Work request →
Please return the lines below verbatim, beginning at the one that has "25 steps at" and stopping after the one that has "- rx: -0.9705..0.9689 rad", and add no other lines.

Working data →

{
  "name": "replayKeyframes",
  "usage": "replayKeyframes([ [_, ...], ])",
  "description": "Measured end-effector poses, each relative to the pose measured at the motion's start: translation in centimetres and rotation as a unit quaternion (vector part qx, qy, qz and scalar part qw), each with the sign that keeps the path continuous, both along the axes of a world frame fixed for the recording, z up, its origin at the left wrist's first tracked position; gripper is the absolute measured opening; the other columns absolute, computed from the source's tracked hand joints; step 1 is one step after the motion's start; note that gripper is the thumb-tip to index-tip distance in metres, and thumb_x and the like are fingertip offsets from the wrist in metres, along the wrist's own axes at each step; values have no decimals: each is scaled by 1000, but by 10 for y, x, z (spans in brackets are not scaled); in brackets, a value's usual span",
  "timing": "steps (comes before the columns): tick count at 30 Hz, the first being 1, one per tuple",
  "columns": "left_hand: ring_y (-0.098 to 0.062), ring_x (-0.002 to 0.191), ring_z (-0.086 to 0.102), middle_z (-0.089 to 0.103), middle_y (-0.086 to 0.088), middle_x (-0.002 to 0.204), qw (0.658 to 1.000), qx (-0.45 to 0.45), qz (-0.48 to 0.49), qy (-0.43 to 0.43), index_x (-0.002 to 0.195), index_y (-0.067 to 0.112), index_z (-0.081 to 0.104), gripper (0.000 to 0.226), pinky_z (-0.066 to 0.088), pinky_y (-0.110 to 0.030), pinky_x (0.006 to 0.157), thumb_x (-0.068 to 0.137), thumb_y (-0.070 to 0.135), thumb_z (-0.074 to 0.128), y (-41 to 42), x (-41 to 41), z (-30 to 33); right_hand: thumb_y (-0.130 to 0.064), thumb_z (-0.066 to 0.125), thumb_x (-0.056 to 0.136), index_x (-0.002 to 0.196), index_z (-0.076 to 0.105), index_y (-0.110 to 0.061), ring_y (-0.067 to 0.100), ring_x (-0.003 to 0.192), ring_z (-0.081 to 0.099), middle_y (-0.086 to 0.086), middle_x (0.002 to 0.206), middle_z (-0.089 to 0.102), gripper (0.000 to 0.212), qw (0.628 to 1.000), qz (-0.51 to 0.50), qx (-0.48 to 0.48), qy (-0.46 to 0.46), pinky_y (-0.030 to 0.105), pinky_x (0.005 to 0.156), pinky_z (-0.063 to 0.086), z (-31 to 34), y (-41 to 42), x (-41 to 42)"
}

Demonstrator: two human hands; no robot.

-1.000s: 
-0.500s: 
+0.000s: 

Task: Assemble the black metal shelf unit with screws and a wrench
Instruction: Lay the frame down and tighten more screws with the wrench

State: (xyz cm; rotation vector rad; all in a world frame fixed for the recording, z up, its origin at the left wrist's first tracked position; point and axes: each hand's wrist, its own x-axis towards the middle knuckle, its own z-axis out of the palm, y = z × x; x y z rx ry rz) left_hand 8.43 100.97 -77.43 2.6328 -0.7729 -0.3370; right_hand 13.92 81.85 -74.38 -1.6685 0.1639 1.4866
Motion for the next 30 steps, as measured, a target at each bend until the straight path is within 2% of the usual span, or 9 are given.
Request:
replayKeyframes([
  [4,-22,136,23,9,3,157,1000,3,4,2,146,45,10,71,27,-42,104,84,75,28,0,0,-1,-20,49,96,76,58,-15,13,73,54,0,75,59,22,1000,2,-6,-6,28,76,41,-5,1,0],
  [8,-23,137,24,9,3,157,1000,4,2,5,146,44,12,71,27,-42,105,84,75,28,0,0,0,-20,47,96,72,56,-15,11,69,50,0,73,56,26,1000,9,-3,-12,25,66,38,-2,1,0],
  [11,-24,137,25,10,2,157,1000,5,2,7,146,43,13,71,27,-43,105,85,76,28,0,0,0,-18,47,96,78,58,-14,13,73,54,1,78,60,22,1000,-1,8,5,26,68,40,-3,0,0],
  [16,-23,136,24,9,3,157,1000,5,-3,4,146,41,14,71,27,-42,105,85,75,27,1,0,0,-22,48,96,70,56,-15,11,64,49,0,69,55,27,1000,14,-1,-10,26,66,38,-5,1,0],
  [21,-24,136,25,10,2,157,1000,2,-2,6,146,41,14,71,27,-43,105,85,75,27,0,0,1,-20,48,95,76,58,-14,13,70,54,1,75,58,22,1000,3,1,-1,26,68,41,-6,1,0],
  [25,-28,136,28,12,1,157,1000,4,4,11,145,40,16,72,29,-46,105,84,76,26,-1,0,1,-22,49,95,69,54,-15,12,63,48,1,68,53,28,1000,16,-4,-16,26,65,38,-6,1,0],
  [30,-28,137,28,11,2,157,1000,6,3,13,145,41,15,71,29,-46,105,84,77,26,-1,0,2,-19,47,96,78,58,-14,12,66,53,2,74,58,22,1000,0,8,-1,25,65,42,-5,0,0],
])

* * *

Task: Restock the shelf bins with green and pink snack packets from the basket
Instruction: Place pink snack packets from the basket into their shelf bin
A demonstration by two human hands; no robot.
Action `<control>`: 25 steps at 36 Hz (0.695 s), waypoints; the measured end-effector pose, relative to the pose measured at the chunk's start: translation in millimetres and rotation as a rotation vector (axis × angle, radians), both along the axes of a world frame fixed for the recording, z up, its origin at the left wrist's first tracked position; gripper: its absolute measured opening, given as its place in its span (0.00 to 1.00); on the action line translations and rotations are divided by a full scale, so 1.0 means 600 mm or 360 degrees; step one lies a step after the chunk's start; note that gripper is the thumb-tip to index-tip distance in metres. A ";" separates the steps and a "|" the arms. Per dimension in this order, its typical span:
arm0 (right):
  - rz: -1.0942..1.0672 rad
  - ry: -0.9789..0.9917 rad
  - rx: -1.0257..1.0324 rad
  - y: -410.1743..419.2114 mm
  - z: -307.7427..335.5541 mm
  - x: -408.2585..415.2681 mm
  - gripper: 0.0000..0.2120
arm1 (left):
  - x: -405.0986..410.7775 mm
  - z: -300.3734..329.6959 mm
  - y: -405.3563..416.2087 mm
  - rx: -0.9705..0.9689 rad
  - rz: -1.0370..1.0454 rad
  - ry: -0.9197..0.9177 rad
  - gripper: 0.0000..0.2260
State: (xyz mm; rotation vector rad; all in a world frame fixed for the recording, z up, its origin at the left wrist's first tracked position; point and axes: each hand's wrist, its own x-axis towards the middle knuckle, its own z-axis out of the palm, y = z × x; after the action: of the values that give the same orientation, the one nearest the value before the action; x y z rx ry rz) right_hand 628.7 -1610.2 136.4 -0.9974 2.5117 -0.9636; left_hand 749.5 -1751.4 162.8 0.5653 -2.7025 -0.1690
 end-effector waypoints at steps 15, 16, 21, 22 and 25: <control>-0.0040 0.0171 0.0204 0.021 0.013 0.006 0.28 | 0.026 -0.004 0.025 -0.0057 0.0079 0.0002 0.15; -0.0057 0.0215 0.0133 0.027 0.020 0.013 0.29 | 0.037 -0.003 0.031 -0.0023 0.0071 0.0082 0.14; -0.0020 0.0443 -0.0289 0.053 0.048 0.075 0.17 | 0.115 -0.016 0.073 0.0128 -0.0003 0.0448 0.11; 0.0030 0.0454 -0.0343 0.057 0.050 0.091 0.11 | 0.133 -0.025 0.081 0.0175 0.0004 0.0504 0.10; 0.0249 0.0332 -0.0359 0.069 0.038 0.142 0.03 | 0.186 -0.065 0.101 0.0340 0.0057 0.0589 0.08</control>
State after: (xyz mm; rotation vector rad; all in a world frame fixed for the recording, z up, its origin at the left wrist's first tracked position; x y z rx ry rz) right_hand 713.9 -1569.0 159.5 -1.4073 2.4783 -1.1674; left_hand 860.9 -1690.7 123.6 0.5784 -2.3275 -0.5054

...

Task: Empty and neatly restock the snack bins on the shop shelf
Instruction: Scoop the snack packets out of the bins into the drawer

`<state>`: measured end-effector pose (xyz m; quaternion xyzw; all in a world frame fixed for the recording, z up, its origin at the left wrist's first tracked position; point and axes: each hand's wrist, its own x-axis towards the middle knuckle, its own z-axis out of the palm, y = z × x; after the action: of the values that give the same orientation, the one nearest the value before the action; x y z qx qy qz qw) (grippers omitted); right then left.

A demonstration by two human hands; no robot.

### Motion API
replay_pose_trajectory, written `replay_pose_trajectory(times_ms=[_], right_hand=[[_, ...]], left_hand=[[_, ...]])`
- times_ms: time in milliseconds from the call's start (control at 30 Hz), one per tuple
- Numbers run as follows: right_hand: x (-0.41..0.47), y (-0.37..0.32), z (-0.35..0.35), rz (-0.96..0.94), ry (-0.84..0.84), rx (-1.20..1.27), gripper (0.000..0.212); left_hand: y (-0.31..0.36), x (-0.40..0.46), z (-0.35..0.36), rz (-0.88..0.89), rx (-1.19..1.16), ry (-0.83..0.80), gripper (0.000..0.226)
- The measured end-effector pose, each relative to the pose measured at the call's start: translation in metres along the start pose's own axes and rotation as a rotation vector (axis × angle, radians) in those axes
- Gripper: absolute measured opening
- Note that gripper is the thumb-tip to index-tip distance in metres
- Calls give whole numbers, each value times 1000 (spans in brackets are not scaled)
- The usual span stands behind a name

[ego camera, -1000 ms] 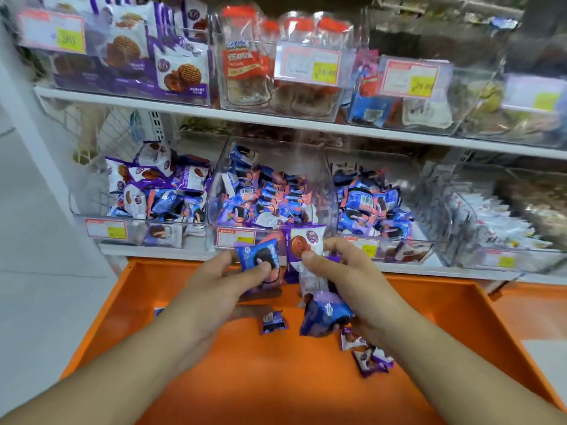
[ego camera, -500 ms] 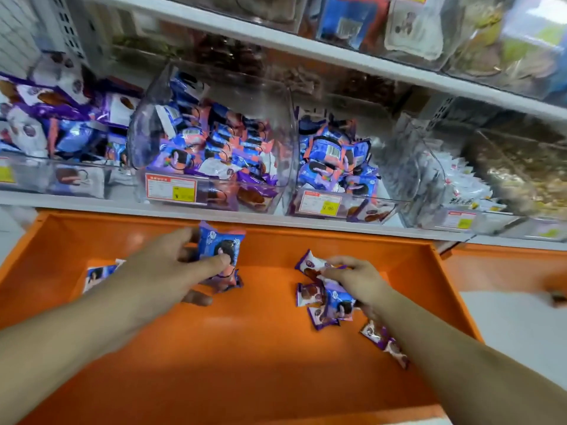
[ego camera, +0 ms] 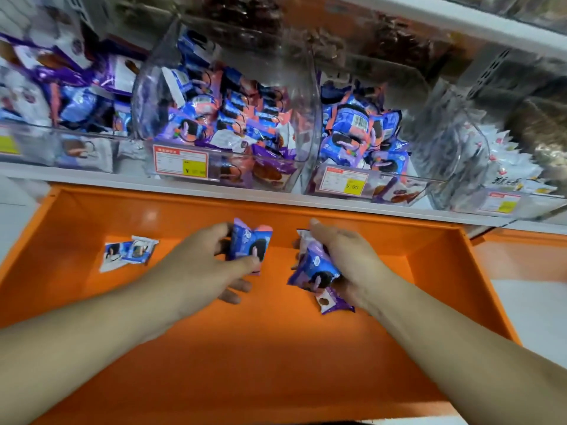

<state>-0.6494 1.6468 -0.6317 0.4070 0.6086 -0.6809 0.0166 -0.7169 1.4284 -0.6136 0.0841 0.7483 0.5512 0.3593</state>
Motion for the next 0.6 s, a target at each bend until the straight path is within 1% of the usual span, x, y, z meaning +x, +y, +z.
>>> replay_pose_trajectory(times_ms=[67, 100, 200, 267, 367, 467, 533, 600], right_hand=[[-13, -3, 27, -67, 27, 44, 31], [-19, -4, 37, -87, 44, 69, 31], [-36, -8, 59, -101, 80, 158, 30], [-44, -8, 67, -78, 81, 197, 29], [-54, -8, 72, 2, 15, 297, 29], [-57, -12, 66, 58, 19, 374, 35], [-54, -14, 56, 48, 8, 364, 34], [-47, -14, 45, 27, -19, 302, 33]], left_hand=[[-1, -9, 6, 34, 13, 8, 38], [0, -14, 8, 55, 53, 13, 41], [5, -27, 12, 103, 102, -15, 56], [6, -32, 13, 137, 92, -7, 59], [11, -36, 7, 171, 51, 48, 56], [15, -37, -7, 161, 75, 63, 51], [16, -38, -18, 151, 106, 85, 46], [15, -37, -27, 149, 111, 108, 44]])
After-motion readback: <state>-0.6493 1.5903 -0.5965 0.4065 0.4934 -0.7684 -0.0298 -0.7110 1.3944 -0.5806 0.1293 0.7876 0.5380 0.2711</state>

Exercise answer →
Action `<control>`: 25 steps at 36 Hz (0.695 s), waypoints; the measured end-effector pose, relative to the pose measured at the chunk's start: translation in millimetres and rotation as a rotation vector (axis × angle, radians), both along the axes of a world frame fixed for the recording, z up, its origin at the left wrist's first tracked position; gripper: its absolute measured opening, given as its place in its span (0.00 to 1.00); on the action line translations and rotations are divided by a full scale, so 1.0 means 600 mm or 360 degrees; step one lies a step after the chunk's start; note that gripper is the thumb-tip to index-tip distance in metres. A ";" separates the steps and a "|" the arms. Per dimension in this order, its typical span:
arm0 (right):
  - rz: -1.0942..1.0672 rad
  - ry: -0.9789..0.9917 rad
  - rx: -1.0257..1.0324 rad
  - y: -410.1743..419.2114 mm
  - z: -307.7427..335.5541 mm
  - x: -408.2585..415.2681 mm
  - gripper: 0.0000..0.2120
arm1 (left):
  - x: -405.0986..410.7775 mm
  - z: -300.3734..329.6959 mm
  - y: -405.3563..416.2087 mm
  - rx: -0.9705..0.9689 rad

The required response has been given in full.